→ **REQUIRED WORK**:
Return the listing below exactly. Leave its pictures out.
(SOURCE DATA)
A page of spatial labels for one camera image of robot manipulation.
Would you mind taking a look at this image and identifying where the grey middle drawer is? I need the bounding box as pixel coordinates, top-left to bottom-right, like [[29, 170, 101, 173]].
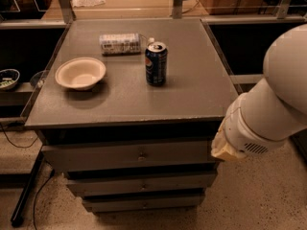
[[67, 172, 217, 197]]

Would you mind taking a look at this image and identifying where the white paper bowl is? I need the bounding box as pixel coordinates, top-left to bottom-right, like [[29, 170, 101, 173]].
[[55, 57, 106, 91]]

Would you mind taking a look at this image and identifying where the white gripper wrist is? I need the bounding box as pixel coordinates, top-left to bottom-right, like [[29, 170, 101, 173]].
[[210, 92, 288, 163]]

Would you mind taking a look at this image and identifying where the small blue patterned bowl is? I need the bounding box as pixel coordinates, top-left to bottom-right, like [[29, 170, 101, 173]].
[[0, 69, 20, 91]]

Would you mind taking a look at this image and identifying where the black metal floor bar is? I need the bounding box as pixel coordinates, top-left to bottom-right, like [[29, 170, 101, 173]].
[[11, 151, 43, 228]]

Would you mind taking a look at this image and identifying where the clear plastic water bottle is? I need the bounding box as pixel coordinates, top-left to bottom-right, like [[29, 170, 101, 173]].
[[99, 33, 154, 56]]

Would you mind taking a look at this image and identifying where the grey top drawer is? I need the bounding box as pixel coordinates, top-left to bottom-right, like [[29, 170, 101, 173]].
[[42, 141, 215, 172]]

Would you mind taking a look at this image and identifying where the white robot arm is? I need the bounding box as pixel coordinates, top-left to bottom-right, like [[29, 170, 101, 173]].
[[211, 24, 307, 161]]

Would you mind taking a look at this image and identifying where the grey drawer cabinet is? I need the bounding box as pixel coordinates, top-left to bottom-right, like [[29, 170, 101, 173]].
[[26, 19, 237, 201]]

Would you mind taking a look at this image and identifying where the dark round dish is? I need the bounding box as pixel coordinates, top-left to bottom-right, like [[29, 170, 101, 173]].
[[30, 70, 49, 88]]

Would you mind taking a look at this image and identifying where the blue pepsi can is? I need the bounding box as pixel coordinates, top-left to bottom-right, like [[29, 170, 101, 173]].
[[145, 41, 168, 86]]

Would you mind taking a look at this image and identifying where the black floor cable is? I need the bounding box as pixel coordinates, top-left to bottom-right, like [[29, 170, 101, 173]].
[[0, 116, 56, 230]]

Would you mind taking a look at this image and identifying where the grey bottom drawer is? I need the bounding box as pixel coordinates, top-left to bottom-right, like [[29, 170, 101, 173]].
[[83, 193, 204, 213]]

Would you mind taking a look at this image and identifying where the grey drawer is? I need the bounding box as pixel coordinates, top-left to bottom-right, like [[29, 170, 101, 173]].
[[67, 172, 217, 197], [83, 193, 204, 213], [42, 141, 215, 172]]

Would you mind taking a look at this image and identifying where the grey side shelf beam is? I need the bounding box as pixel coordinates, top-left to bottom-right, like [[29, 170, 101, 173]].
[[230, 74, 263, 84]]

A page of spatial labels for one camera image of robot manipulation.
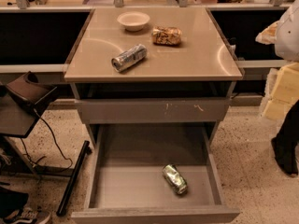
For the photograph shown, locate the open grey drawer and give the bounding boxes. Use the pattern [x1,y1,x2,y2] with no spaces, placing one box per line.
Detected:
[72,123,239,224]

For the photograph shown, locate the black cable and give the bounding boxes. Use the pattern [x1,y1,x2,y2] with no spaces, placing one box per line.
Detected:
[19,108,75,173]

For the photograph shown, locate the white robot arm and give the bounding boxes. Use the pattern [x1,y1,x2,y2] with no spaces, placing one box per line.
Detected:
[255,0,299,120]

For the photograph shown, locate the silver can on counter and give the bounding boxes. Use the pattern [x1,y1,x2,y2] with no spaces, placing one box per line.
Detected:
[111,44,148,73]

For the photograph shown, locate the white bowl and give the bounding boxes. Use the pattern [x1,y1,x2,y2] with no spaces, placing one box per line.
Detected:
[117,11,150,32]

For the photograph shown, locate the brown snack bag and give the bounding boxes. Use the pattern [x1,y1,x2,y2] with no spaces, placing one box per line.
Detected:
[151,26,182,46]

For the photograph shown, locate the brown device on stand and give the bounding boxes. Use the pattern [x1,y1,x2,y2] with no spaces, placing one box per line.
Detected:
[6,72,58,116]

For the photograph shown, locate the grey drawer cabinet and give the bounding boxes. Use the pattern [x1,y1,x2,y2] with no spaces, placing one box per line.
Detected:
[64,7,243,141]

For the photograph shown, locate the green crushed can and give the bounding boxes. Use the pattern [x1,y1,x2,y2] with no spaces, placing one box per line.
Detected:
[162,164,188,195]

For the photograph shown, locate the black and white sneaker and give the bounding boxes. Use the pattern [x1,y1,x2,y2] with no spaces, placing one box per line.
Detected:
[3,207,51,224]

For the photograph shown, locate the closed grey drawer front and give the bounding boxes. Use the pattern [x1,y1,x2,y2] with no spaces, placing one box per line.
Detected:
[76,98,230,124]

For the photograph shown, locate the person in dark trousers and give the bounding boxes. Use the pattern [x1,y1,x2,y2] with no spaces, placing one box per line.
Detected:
(End SOURCE DATA)
→ **ANSWER SECTION**:
A page of spatial labels for one camera image of robot manipulation.
Would you mind taking a look at this image and identifying where the grey middle drawer is? I need the bounding box as pixel coordinates, top-left to bottom-right, like [[29, 170, 101, 173]].
[[67, 172, 217, 197]]

Would you mind taking a look at this image and identifying where the white paper bowl is? I need the bounding box as pixel coordinates, top-left to bottom-right, like [[29, 170, 101, 173]].
[[55, 57, 106, 91]]

Would you mind taking a look at this image and identifying where the white gripper wrist is? I need the bounding box as pixel coordinates, top-left to bottom-right, like [[29, 170, 101, 173]].
[[210, 92, 288, 163]]

Would you mind taking a look at this image and identifying where the small blue patterned bowl is? I need the bounding box as pixel coordinates, top-left to bottom-right, like [[29, 170, 101, 173]].
[[0, 69, 20, 91]]

Would you mind taking a look at this image and identifying where the black metal floor bar is? I need the bounding box as pixel coordinates, top-left to bottom-right, like [[29, 170, 101, 173]].
[[11, 151, 43, 228]]

Would you mind taking a look at this image and identifying where the clear plastic water bottle is? I need the bounding box as pixel coordinates, top-left to bottom-right, like [[29, 170, 101, 173]].
[[99, 33, 154, 56]]

Would you mind taking a look at this image and identifying where the grey top drawer is? I need the bounding box as pixel coordinates, top-left to bottom-right, like [[29, 170, 101, 173]].
[[42, 141, 215, 172]]

Would you mind taking a look at this image and identifying where the white robot arm is? I need the bounding box as pixel coordinates, top-left to bottom-right, like [[29, 170, 101, 173]].
[[211, 24, 307, 161]]

Would you mind taking a look at this image and identifying where the grey drawer cabinet is? I need the bounding box as pixel coordinates, top-left to bottom-right, like [[29, 170, 101, 173]].
[[26, 19, 237, 201]]

Would you mind taking a look at this image and identifying where the dark round dish is? I need the bounding box as pixel coordinates, top-left to bottom-right, like [[29, 170, 101, 173]].
[[30, 70, 49, 88]]

Would you mind taking a look at this image and identifying where the blue pepsi can is? I need the bounding box as pixel coordinates, top-left to bottom-right, like [[29, 170, 101, 173]].
[[145, 41, 168, 86]]

Would you mind taking a look at this image and identifying where the black floor cable is? I need the bounding box as pixel coordinates, top-left to bottom-right, like [[29, 170, 101, 173]].
[[0, 116, 56, 230]]

Would you mind taking a look at this image and identifying where the grey bottom drawer is? I need the bounding box as pixel coordinates, top-left to bottom-right, like [[29, 170, 101, 173]].
[[83, 193, 204, 213]]

Would you mind taking a look at this image and identifying where the grey drawer is? I need the bounding box as pixel coordinates, top-left to bottom-right, like [[29, 170, 101, 173]].
[[67, 172, 217, 197], [83, 193, 204, 213], [42, 141, 215, 172]]

Would you mind taking a look at this image and identifying where the grey side shelf beam is? I need the bounding box as pixel coordinates, top-left to bottom-right, like [[29, 170, 101, 173]].
[[230, 74, 263, 84]]

A page of spatial labels for one camera image of robot manipulation.
For the photograph shown, locate the open grey drawer and give the bounding boxes. Use the pattern [x1,y1,x2,y2] with no spaces, placing one box per line.
Detected:
[72,123,239,224]

For the photograph shown, locate the black cable and give the bounding boxes. Use the pattern [x1,y1,x2,y2] with no spaces, placing one box per line.
Detected:
[19,108,75,173]

For the photograph shown, locate the white robot arm and give the bounding boxes. Use the pattern [x1,y1,x2,y2] with no spaces, placing one box per line.
Detected:
[255,0,299,120]

For the photograph shown, locate the silver can on counter and give the bounding boxes. Use the pattern [x1,y1,x2,y2] with no spaces, placing one box per line.
Detected:
[111,44,148,73]

For the photograph shown, locate the white bowl and give the bounding boxes. Use the pattern [x1,y1,x2,y2] with no spaces, placing one box per line.
Detected:
[117,11,150,32]

For the photograph shown, locate the brown snack bag and give the bounding boxes. Use the pattern [x1,y1,x2,y2] with no spaces, placing one box per line.
Detected:
[151,26,182,46]

For the photograph shown, locate the brown device on stand and give the bounding boxes. Use the pattern [x1,y1,x2,y2] with no spaces, placing one box per line.
Detected:
[6,72,58,116]

For the photograph shown, locate the grey drawer cabinet and give the bounding boxes. Use the pattern [x1,y1,x2,y2] with no spaces, placing one box per line.
Detected:
[64,7,243,141]

For the photograph shown, locate the green crushed can and give the bounding boxes. Use the pattern [x1,y1,x2,y2] with no spaces, placing one box per line.
Detected:
[162,164,188,195]

For the photograph shown, locate the black and white sneaker and give the bounding boxes. Use the pattern [x1,y1,x2,y2] with no spaces, placing one box per line.
Detected:
[3,207,51,224]

For the photograph shown, locate the closed grey drawer front and give the bounding boxes. Use the pattern [x1,y1,x2,y2] with no spaces, placing one box per line.
Detected:
[76,98,230,124]

For the photograph shown, locate the person in dark trousers and give the bounding boxes. Use the pattern [x1,y1,x2,y2] with no spaces, placing one box per line.
Detected:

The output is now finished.